━━━━━ Raw data ━━━━━

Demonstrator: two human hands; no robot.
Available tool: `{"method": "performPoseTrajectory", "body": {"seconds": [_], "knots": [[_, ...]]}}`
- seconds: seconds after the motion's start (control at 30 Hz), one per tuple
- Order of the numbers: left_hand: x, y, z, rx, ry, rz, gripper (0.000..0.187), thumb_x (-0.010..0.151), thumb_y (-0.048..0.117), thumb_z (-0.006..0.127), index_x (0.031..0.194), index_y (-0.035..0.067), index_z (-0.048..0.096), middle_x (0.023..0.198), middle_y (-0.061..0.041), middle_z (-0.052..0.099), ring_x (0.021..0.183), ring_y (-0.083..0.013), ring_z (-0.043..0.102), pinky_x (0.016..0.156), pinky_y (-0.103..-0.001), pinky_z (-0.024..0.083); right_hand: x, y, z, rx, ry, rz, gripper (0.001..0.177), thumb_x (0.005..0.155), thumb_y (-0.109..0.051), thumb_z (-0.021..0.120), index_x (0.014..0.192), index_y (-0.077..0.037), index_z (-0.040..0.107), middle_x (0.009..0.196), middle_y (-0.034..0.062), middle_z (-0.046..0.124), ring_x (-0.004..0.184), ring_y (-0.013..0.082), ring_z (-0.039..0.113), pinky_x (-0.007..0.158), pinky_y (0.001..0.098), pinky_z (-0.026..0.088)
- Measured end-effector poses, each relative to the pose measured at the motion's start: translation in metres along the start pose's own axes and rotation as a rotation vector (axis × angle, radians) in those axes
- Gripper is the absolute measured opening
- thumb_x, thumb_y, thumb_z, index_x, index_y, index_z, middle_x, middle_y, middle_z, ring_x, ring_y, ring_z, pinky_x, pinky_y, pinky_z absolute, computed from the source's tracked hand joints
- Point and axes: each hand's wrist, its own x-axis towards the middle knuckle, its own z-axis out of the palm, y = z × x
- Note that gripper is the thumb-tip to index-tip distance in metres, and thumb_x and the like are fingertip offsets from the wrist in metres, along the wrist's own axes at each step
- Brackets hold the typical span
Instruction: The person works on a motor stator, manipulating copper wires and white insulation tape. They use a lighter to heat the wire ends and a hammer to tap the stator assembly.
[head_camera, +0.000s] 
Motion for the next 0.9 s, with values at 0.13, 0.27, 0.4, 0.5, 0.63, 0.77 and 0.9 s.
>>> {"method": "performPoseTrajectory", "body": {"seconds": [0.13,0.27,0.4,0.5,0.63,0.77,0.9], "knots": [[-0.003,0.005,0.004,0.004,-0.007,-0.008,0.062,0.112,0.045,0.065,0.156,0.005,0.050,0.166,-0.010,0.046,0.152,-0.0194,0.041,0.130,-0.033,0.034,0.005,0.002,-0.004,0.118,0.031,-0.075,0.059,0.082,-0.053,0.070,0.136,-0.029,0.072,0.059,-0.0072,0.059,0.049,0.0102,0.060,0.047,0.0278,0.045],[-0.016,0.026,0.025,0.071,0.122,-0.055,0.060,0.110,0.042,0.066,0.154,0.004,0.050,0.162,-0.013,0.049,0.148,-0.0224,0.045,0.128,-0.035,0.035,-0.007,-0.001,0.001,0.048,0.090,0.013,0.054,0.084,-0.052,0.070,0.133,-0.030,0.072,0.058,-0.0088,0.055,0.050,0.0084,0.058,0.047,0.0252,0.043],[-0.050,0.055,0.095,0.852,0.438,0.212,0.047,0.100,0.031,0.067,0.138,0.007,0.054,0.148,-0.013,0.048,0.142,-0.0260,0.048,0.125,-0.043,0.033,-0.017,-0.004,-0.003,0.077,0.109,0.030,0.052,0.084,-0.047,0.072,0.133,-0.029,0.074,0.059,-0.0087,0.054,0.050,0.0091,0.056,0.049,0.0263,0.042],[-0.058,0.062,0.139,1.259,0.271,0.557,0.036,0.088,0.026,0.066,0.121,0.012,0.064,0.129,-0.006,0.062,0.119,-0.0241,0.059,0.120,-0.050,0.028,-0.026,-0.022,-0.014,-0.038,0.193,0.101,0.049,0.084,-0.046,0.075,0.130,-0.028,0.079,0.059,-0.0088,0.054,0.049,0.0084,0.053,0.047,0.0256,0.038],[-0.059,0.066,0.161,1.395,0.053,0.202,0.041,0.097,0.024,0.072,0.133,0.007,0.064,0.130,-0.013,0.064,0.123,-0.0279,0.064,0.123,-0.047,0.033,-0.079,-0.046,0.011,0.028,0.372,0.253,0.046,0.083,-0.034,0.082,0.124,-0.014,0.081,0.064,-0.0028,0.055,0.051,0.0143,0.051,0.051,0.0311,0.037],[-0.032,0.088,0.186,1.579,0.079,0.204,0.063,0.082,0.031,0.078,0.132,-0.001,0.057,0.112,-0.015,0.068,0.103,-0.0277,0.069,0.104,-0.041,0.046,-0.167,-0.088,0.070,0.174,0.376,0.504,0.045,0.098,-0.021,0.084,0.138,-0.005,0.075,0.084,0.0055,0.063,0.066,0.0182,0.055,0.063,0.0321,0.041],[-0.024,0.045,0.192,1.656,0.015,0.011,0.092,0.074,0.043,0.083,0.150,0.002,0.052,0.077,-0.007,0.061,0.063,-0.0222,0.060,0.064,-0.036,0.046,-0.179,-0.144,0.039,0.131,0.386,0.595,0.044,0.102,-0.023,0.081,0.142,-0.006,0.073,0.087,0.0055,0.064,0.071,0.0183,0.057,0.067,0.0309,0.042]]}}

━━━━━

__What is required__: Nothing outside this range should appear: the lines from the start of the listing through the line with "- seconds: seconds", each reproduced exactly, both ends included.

__Reply__:
Demonstrator: two human hands; no robot.
Available tool: `{"method": "performPoseTrajectory", "body": {"seconds": [_], "knots": [[_, ...]]}}`
- seconds: seconds after the motion's start (control at 30 Hz), one per tuple

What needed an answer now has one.